* **Exercise brief**:
Produce word for word the lines of the data below running from the one that has "In the picture the" to the one that has "From the lens to the pinch", inclusive, and no others.

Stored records
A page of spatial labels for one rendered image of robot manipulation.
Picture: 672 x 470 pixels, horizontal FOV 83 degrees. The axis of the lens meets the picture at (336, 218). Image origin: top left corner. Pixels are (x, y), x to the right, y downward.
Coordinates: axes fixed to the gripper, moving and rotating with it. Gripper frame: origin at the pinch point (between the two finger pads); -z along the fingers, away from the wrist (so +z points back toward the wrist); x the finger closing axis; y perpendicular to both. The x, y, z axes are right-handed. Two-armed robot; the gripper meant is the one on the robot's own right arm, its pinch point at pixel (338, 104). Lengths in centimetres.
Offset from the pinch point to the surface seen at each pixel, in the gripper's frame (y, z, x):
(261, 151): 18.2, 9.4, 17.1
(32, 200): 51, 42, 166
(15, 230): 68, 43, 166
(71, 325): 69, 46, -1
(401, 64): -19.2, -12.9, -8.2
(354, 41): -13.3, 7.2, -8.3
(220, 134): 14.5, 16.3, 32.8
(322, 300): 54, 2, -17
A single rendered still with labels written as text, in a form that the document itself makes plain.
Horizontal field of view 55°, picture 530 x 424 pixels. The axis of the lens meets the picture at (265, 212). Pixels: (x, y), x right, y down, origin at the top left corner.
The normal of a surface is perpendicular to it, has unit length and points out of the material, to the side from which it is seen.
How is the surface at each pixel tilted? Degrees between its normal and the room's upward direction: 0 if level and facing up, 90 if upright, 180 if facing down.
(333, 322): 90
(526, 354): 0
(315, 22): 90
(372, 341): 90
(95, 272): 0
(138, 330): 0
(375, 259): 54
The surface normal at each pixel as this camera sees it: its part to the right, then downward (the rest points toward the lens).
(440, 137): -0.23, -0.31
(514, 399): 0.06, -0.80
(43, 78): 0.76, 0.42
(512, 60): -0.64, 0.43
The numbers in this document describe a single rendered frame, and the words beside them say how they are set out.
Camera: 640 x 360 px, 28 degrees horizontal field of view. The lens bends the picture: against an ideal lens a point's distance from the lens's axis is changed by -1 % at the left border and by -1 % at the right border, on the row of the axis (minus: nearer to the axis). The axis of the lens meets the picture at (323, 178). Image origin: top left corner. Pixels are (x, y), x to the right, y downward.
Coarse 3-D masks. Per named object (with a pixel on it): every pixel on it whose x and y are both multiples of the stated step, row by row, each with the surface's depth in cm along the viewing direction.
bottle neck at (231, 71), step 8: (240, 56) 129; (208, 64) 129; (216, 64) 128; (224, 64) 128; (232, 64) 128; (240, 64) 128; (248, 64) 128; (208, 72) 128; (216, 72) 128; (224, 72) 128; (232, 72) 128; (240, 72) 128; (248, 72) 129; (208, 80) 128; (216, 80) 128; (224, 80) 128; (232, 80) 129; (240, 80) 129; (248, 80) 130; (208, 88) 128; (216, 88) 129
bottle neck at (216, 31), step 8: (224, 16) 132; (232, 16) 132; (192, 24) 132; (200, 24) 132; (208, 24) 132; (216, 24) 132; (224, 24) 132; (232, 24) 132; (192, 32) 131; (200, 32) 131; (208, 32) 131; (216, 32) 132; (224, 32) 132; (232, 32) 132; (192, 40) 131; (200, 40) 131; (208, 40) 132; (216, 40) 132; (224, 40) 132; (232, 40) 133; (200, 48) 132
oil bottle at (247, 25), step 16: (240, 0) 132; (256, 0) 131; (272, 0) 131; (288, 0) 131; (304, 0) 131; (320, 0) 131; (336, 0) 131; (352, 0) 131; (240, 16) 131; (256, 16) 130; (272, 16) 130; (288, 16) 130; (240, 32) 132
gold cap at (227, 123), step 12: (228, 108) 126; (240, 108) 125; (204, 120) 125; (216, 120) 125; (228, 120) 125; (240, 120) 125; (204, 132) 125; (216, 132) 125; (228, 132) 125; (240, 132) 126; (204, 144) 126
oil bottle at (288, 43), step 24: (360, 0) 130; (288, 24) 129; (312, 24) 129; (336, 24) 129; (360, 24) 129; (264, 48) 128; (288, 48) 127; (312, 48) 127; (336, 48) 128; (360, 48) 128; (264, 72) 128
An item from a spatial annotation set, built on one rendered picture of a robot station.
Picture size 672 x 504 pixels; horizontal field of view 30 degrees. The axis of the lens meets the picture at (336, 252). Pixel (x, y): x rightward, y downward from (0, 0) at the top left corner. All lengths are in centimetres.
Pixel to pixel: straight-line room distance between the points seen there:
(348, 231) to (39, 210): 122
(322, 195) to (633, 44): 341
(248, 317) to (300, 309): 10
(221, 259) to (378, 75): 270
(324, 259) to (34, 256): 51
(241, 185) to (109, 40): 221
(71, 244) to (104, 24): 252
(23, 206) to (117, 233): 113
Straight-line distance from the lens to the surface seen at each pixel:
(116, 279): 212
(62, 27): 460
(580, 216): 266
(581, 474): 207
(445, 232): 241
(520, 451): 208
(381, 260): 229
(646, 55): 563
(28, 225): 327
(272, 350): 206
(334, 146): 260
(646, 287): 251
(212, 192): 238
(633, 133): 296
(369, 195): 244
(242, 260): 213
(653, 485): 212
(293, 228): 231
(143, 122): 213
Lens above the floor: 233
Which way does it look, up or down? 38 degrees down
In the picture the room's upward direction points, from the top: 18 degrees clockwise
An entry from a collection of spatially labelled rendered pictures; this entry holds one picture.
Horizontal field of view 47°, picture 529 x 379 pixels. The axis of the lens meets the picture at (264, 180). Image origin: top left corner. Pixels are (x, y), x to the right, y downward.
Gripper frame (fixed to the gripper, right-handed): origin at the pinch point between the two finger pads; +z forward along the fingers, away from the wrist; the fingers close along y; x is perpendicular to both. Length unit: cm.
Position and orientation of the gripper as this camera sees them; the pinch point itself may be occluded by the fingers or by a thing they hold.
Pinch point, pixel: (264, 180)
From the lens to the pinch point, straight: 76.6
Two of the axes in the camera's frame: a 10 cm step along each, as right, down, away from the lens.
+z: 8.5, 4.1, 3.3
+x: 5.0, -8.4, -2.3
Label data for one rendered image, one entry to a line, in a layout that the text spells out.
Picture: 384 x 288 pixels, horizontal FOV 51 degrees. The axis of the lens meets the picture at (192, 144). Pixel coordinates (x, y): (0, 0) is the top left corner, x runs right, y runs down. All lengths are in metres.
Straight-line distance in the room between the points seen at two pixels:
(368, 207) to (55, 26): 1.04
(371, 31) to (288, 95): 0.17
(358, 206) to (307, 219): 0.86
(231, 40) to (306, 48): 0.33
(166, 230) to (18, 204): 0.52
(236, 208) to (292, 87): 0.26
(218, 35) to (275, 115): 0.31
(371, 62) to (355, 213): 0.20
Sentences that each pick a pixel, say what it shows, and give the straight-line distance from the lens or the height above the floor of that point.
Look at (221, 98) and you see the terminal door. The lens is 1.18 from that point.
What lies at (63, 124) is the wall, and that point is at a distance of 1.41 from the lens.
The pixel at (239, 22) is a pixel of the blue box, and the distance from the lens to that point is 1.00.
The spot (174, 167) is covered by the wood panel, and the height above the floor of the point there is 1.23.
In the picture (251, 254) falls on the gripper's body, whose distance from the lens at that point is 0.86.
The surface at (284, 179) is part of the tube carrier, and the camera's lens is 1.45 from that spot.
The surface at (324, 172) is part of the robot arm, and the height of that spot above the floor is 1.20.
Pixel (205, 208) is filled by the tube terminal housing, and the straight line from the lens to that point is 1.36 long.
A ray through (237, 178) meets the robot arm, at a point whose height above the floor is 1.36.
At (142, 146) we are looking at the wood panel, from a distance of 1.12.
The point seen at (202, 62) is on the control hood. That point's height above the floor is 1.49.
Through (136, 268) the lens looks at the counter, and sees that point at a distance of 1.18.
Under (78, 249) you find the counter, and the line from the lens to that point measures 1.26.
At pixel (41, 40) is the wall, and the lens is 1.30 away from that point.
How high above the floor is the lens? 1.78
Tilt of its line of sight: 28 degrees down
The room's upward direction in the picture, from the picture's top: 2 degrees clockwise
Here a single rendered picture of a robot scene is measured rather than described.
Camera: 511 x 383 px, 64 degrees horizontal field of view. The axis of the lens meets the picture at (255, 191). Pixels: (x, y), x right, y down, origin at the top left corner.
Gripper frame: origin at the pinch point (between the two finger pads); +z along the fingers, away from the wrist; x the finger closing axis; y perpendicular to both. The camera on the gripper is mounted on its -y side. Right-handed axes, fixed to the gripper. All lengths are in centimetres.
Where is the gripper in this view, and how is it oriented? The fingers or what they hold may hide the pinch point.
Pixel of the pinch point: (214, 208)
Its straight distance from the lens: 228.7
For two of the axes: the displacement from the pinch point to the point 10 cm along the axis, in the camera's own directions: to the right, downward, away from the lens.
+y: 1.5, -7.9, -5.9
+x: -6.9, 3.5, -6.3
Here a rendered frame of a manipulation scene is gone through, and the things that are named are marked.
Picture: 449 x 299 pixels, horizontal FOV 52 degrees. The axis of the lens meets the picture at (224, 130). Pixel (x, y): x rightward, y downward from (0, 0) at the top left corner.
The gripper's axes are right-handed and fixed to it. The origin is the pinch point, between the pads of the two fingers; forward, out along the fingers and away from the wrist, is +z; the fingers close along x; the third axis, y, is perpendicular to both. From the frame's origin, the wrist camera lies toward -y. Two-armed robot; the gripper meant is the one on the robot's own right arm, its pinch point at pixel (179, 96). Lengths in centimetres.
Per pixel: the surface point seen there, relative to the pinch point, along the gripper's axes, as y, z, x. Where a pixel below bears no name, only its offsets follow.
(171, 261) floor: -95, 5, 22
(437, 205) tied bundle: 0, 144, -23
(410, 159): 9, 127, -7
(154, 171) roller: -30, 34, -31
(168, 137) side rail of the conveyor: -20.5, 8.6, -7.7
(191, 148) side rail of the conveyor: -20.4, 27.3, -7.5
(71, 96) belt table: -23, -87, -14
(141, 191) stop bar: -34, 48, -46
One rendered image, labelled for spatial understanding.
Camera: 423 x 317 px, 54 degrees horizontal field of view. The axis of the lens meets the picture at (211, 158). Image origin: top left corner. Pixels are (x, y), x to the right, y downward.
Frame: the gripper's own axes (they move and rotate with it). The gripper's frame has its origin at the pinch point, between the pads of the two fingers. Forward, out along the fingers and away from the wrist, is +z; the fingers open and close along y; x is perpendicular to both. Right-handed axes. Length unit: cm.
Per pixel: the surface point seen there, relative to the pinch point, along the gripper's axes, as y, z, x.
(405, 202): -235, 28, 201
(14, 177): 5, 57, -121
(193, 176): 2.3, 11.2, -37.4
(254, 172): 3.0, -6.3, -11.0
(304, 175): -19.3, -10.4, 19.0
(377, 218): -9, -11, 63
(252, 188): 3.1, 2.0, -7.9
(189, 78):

* **Output**:
In the picture the room's upward direction points, from the top: 18 degrees clockwise
An entry from a collection of spatially labelled rendered pictures; this entry holds one picture.
Horizontal field of view 47°, picture 529 x 379 pixels. The axis of the lens meets the picture at (264, 180). Image origin: top left corner. Pixels are (x, y), x to the right, y downward.
Gripper frame (fixed to the gripper, right-handed): origin at the pinch point between the two finger pads; +z forward along the fingers, away from the wrist; the fingers close along y; x is perpendicular to both. Length unit: cm.
Position and orientation of the gripper as this camera sees them; the pinch point itself may be occluded by the fingers or by a thing they hold.
Pinch point, pixel: (264, 180)
From the lens to the pinch point, straight: 76.6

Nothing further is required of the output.